Autour de Simon, psychologue du service des ressources humaines, qui participe sans états d'âme aux réductions drastiques de personnel, Klotz filme l'entreprise contemporaine. Non avec réalisme mais dans son essence de machine de combat dont les rouages, les jeunes cadres, doivent être des tueurs. Puis, quand le personnage principal se voit confier une mission spéciale, enquêter sur l'état mental d'un des dirigeants du groupe, cela commence à déraper. Parce que, surgissant, des morceaux du passé vont troubler sa perception du présent.
Comme le livre, le film suggère un parallèle entre deux façons de nier l'humain, celle de l'entreprise libérale et celle de la machine d'extermination nazie. La similitude est au moins dans le langage, comme s'en aperçoit Simon à la lecture d'une note de 1942. Klotz, lui, dit que «la Shoah est une lumière fossile. Une lumière émise avant même 1940 et qui continue à produire des effets sur le contemporain, à créer de l'avenir». «Il ne s'agit pas d'expliquer le contemporain par la Shoah, ajoute-t-il, mais de tenter de percevoir des résurgences, des projections.»
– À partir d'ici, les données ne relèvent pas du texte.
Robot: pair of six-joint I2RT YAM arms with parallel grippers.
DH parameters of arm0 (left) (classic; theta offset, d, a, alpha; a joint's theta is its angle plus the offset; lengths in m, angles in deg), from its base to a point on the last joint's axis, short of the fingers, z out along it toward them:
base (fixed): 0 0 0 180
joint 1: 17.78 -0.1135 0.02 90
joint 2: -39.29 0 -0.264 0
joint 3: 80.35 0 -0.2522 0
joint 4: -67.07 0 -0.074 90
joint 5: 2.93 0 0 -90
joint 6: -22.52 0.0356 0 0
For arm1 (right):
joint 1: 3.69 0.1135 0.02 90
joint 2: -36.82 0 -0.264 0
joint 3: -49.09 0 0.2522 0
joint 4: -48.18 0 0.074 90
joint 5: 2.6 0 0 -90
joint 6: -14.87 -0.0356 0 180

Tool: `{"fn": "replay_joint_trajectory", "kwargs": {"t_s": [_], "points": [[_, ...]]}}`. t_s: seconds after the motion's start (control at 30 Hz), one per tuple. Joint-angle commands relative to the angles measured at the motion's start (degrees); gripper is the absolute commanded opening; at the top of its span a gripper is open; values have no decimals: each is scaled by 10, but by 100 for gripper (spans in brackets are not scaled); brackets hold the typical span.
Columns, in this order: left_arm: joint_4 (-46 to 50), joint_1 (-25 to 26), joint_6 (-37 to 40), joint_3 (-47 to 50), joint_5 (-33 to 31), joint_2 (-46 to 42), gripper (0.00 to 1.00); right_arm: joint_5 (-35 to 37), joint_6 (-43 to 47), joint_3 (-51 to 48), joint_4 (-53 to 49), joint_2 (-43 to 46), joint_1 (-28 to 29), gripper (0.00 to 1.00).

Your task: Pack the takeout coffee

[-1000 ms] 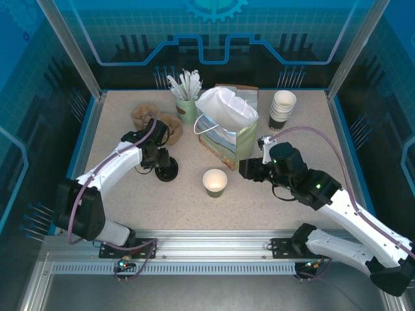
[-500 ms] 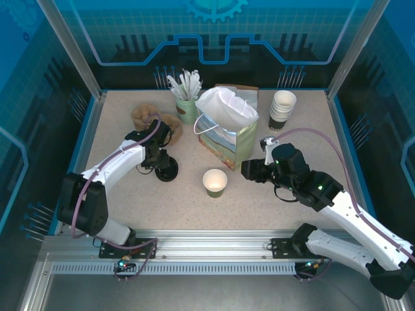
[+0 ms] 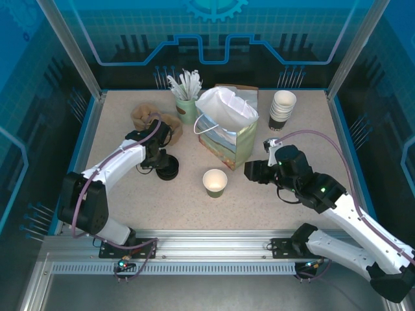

Le film, qui dure deux heures vingt-quatre, n'est pas tout à fait à la hauteur de ces ambitions. Comment aurait-il pu l'être d'ailleurs ? Mais le cinéaste, par son récit qui prend son temps, qui fait des pauses, avec des flambées de violence, oblige à s'interroger sur ce qui nie l'humain dans notre vie quotidienne même. Utilisant à merveille les voix et les musiques, le noir et les lumières, il pétrit aussi la matière humaine, celle de ses acteurs. Mathieu Amalric, Michael Lonsdale, Jean-Pierre Kalfon, Lou Castel, Laetitia Spigarelli. « La Question humaine » n'est pas un film facile, surtout aux yeux des spectateurs d'aujourd'hui, qui aiment que ça aille vite. Mais, outre de très beaux moments, il a le mérite rare de se servir du cinéma comme d'un précieux outil de questionnement.
> R. C.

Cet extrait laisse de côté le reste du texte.